Work required =>
For the material below, output exactly the span from the line with "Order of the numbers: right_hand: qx" to the line with "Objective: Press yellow", including both, and nothing besides.

Given information Start Marker

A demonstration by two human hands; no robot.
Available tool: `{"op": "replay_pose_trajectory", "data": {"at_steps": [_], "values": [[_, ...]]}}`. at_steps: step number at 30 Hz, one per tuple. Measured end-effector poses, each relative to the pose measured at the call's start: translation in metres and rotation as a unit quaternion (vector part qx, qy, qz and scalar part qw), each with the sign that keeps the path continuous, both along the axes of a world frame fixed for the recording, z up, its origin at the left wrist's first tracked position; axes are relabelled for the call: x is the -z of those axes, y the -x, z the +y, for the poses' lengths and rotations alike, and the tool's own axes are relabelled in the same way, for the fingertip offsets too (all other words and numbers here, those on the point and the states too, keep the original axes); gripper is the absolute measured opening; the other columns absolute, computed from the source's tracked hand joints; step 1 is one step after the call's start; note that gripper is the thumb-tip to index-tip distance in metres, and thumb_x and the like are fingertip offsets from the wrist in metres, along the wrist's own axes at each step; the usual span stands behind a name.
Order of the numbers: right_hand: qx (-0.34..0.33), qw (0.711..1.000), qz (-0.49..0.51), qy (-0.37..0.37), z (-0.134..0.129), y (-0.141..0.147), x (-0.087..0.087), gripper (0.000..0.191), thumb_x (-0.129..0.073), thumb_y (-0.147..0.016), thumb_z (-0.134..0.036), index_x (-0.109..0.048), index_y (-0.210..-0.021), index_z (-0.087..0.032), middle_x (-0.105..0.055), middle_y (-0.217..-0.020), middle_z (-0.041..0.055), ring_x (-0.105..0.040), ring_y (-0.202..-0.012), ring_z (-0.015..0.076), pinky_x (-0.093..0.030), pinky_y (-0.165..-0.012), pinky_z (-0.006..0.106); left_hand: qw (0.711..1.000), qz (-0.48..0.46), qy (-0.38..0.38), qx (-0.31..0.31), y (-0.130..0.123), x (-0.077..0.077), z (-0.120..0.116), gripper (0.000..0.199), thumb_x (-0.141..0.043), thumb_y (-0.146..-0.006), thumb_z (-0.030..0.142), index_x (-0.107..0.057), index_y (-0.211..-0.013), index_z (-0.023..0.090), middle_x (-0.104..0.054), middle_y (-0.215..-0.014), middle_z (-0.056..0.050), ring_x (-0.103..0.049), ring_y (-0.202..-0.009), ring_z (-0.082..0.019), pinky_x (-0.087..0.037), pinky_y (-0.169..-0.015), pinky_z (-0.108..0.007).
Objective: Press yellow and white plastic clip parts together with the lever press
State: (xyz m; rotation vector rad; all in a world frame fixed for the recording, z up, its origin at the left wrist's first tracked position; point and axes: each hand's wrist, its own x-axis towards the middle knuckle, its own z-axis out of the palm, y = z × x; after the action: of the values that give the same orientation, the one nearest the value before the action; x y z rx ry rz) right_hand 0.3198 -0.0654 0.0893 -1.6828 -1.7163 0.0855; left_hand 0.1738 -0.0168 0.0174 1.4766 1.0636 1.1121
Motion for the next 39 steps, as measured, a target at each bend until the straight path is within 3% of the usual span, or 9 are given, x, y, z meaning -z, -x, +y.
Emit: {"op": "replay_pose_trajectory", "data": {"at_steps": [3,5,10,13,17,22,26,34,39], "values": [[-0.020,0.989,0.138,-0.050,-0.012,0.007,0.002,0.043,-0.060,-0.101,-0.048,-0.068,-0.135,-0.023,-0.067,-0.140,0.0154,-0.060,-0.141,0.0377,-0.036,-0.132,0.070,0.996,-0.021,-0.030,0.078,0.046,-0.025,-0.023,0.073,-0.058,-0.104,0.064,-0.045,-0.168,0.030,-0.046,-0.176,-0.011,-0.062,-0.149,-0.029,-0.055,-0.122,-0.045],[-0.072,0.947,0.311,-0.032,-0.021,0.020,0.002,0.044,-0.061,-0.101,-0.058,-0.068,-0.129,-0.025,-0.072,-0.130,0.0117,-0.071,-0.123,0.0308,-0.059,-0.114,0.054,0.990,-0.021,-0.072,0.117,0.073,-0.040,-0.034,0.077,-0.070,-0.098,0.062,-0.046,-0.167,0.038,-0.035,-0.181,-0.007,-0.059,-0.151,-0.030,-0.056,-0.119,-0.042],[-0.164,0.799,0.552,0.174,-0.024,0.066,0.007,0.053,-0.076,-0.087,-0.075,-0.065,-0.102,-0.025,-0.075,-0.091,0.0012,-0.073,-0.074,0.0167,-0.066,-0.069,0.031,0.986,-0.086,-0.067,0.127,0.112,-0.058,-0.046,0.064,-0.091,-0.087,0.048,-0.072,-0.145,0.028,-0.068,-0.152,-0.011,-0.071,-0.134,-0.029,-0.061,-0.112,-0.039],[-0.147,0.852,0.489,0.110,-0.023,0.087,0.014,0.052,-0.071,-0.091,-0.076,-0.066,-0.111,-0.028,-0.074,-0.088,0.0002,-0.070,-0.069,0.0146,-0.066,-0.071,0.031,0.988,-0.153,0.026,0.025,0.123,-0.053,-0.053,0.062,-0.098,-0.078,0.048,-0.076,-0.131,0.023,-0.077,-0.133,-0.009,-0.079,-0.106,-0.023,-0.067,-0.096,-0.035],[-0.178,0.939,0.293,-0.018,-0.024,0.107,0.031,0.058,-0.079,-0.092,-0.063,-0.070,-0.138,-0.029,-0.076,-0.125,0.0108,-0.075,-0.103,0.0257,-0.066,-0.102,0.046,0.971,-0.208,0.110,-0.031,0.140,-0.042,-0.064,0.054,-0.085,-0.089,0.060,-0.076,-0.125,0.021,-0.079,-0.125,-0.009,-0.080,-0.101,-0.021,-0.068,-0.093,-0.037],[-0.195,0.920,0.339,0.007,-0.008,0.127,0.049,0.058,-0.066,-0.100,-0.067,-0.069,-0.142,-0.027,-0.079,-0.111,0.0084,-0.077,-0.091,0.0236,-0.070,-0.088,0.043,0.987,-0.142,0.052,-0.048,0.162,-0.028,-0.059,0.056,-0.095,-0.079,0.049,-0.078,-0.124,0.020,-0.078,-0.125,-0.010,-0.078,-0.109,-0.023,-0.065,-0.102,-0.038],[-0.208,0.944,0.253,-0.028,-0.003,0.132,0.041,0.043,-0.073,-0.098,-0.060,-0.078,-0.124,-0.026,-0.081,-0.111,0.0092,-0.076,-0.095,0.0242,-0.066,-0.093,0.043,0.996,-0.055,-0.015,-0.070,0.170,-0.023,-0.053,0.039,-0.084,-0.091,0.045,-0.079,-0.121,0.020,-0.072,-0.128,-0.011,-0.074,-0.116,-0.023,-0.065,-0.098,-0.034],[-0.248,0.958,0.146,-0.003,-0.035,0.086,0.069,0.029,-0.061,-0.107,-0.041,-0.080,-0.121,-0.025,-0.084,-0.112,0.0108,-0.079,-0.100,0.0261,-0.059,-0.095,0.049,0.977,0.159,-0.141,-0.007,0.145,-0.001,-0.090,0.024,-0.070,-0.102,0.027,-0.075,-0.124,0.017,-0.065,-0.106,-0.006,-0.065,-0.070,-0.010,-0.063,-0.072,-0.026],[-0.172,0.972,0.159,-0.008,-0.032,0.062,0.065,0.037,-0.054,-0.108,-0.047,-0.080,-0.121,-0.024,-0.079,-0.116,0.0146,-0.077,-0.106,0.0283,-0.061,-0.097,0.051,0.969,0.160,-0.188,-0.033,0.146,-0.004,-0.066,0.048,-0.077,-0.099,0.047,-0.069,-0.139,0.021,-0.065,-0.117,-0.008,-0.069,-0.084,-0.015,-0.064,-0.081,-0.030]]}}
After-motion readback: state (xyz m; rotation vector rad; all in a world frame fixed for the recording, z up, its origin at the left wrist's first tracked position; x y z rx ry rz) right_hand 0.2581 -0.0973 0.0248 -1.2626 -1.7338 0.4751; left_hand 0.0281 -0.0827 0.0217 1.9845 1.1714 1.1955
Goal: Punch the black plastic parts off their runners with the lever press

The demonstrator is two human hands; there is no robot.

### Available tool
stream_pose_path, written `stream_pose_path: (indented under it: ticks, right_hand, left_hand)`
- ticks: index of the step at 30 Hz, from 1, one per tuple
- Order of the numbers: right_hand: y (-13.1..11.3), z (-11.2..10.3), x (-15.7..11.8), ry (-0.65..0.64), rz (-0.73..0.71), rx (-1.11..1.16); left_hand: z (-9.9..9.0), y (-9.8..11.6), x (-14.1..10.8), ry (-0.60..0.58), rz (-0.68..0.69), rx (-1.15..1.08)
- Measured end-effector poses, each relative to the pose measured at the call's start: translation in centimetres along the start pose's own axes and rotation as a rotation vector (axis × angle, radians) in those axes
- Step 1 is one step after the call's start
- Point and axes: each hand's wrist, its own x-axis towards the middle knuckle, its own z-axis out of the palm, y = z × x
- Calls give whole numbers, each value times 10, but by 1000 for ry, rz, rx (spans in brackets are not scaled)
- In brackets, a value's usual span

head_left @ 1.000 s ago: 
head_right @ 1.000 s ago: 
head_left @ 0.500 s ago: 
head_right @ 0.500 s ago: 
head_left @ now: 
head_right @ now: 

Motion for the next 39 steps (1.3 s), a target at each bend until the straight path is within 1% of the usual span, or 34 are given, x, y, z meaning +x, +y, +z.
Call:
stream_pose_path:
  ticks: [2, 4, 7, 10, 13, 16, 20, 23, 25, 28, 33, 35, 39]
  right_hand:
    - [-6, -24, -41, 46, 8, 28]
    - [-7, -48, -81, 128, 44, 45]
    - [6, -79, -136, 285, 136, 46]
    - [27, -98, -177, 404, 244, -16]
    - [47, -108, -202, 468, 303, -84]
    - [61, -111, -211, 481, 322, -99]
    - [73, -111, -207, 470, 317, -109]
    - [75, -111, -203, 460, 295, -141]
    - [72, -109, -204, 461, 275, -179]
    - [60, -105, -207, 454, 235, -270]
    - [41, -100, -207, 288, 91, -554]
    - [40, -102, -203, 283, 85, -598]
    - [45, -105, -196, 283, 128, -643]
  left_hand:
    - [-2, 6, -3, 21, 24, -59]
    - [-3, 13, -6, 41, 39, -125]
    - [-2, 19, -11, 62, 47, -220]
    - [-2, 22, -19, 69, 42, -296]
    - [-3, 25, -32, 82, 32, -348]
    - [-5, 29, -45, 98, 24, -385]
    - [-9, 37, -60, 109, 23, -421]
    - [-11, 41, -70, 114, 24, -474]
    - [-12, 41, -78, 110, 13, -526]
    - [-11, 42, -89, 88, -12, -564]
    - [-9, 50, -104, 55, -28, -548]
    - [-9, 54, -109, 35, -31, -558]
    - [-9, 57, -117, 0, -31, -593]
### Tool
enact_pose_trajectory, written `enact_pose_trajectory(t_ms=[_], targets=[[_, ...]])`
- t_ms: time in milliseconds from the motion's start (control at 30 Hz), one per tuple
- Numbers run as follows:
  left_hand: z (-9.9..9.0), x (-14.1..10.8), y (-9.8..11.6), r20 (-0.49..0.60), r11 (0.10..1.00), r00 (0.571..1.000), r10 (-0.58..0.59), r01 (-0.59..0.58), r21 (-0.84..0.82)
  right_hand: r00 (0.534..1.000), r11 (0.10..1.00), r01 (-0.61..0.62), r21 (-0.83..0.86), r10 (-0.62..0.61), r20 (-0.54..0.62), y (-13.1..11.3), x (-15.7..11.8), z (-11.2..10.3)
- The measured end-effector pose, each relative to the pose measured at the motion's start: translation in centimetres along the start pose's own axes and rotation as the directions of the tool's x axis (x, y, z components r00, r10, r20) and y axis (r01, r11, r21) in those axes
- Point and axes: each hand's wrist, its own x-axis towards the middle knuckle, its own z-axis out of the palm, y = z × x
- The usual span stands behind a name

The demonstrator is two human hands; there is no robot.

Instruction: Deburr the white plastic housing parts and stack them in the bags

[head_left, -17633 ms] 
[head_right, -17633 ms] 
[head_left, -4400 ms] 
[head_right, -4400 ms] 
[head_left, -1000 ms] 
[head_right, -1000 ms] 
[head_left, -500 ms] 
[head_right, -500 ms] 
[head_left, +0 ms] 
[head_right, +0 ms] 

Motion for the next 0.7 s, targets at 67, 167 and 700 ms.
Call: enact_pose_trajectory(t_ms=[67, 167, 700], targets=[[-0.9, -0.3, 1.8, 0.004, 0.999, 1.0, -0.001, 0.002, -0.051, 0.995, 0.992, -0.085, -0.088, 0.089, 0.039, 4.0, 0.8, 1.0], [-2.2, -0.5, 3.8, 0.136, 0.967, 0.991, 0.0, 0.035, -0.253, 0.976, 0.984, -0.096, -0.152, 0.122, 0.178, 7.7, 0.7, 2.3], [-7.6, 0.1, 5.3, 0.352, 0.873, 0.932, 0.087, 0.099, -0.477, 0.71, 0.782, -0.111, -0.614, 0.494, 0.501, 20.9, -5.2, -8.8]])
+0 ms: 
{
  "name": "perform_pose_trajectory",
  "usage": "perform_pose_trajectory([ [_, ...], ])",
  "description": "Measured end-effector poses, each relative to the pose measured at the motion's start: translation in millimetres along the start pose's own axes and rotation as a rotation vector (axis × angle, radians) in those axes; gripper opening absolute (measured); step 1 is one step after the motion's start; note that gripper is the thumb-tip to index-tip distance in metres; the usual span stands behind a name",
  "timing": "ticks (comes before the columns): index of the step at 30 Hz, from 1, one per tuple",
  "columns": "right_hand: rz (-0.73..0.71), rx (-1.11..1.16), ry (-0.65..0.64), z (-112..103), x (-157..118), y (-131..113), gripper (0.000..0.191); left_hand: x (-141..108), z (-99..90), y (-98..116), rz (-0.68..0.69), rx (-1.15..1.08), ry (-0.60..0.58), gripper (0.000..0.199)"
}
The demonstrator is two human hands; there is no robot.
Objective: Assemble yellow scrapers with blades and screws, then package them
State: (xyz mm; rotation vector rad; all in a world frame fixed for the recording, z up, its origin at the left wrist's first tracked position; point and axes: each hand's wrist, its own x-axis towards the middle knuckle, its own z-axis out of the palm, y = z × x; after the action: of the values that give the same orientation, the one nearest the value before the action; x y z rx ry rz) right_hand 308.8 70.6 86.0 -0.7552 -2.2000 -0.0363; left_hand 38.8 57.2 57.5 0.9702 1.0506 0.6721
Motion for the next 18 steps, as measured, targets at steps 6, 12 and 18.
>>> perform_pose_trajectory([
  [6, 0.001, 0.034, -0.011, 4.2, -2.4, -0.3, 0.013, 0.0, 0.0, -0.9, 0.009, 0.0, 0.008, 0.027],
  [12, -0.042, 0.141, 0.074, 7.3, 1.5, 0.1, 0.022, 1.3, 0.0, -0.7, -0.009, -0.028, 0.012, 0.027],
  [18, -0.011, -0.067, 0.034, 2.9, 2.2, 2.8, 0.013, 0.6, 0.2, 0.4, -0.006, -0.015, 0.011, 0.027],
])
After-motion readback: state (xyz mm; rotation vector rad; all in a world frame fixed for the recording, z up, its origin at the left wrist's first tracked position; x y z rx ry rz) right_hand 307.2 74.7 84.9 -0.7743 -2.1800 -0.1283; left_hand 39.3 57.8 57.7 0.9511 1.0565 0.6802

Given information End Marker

Exercise result =>
Order of the numbers: right_hand: qx (-0.34..0.33), qw (0.711..1.000), qz (-0.49..0.51), qy (-0.37..0.37), z (-0.134..0.129), y (-0.141..0.147), x (-0.087..0.087), gripper (0.000..0.191), thumb_x (-0.129..0.073), thumb_y (-0.147..0.016), thumb_z (-0.134..0.036), index_x (-0.109..0.048), index_y (-0.210..-0.021), index_z (-0.087..0.032), middle_x (-0.105..0.055), middle_y (-0.217..-0.020), middle_z (-0.041..0.055), ring_x (-0.105..0.040), ring_y (-0.202..-0.012), ring_z (-0.015..0.076), pinky_x (-0.093..0.030), pinky_y (-0.165..-0.012), pinky_z (-0.006..0.106); left_hand: qw (0.711..1.000), qz (-0.48..0.46), qy (-0.38..0.38), qx (-0.31..0.31), y (-0.130..0.123), x (-0.077..0.077), z (-0.120..0.116), gripper (0.000..0.199), thumb_x (-0.141..0.043), thumb_y (-0.146..-0.006), thumb_z (-0.030..0.142), index_x (-0.107..0.057), index_y (-0.211..-0.013), index_z (-0.023..0.090), middle_x (-0.104..0.054), middle_y (-0.215..-0.014), middle_z (-0.056..0.050), ring_x (-0.103..0.049), ring_y (-0.202..-0.009), ring_z (-0.082..0.019), pinky_x (-0.087..0.037), pinky_y (-0.169..-0.015), pinky_z (-0.108..0.007).
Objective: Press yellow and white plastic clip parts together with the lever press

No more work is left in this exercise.